La rivoluzione digitale – e in qualche modo anche l’accelerazione impressa dalla pandemia – sta fortemente interessando anche il mondo legale. Quindi, come abbiamo imparato a confrontarci con il fintech, l’insurtech, l’agrifood-tech (tecnologia al servizio di ogni categoria economico-produttiva: finanza, assicurazioni, agro-alimentare e chi più ne ha più ne metta) anche al panorama della consulenza e dell’assistenza legale è possibile applicare la declinazione ‘tech’. Il ‘legal-tech’ avanza inevitabilmente, non è in realtà un fermento innovativo recente ma già consolidato da qualche anno, che ha permesso di aumentare e migliorare la produttività di tutta la filiera giuridica, all’interno della quale operano giuristi, giudici, avvocati e molte altre figure professionali collegate al mondo forense. Un fermento talmente evidente che andava in qualche modo guidato ed è probabilmente con questo obiettivo che la professoressa Claudia Sandei ha fondato e ora dirige l’Innovation and Technology Law Lab.

Come e quando nasce questo ‘laboratorio’ e con quale spirito?

Si potrebbe dire che ITLL sia nato spontaneamente. Sin dalla tesi di laurea ho coltivato un interesse particolare per il diritto delle nuove tecnologie e così un’estate, grazie al contributo della mia Università (di Padova, ndr), ho deciso di organizzare una summer school. La partecipazione è stata straordinaria: non solo giovani, ma anche professionisti sono venuti a Padova per immergersi nello studio e la sperimentazione di questo nuovo settore. Abbiamo capito perciò che c’era bisogno di competenze nuove e abbiamo creato ITLL per offrire un punto di riferimento nella formazione e ricerca.
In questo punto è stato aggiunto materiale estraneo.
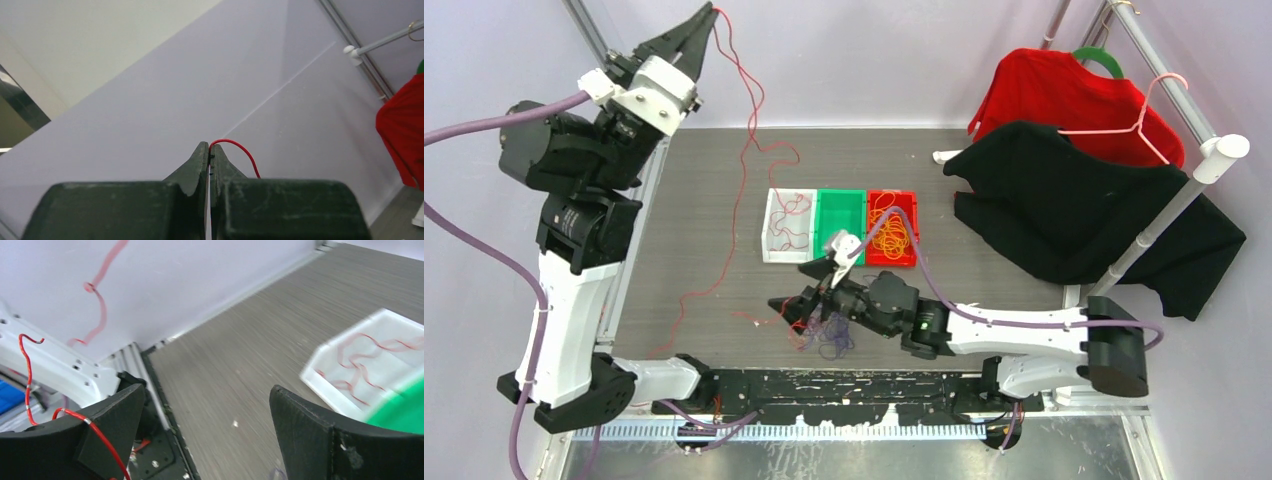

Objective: Untangle the cables

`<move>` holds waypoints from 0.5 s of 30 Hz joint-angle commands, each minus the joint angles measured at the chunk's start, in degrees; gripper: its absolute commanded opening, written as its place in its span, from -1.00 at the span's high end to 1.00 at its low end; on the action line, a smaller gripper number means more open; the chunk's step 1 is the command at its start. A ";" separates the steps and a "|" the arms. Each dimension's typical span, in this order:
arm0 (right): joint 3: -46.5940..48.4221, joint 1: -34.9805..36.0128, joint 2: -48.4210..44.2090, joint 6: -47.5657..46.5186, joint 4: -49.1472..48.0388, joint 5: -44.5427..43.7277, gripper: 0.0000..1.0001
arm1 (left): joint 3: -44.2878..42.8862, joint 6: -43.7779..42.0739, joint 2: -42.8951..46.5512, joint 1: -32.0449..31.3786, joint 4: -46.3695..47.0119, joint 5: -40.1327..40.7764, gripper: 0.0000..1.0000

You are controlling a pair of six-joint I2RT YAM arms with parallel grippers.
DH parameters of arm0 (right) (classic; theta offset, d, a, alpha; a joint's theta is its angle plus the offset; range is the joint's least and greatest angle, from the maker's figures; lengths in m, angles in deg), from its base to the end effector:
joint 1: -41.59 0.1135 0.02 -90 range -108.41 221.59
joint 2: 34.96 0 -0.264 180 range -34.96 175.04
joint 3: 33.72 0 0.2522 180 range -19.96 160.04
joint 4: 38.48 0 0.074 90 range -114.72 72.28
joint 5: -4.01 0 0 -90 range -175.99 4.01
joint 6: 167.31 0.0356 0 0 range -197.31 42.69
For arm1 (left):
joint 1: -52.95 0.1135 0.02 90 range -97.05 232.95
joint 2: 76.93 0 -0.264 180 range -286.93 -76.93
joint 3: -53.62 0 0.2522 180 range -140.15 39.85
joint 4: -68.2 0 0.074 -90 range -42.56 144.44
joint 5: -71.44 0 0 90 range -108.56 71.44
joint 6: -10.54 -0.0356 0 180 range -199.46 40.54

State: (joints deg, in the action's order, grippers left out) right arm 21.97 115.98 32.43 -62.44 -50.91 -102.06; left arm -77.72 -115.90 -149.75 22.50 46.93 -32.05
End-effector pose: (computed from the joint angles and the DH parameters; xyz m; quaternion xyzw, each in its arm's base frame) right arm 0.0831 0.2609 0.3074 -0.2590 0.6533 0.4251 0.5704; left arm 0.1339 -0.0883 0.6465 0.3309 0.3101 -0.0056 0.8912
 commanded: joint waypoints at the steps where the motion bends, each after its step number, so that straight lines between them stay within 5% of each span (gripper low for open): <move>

Da allora abbiamo svolto molti corsi, di vario genere, dando vita a un network attivo e partecipato capace di offrire risposte concrete anche alle imprese e alle istituzioni.

Dall’informatica giuridica alla blockchain, anche il mondo legale da qualche tempo utilizza la declinazione ‘tech’: ci spiega come si sta ‘digitalizzando’ questo settore e quali sono stati le tappe più significative raggiunte negli ultimi anni?

Il mondo del mercato legale è in fermento ed è ragionevole immaginare che fra un decennio la pervasività delle tecnologie sarà assai più intensa. Guardando al presente, però, direi che due tendenze sono già ampiamente visibili: da un lato si punta all’automazione delle attività ripetitive (come le due diligence), dall’altro si assiste all’emergere di nuovi modelli di business disintermediati (si pensi alle piattaforme che generano contratti o che forniscono strumenti di acquisizione probatoria online).   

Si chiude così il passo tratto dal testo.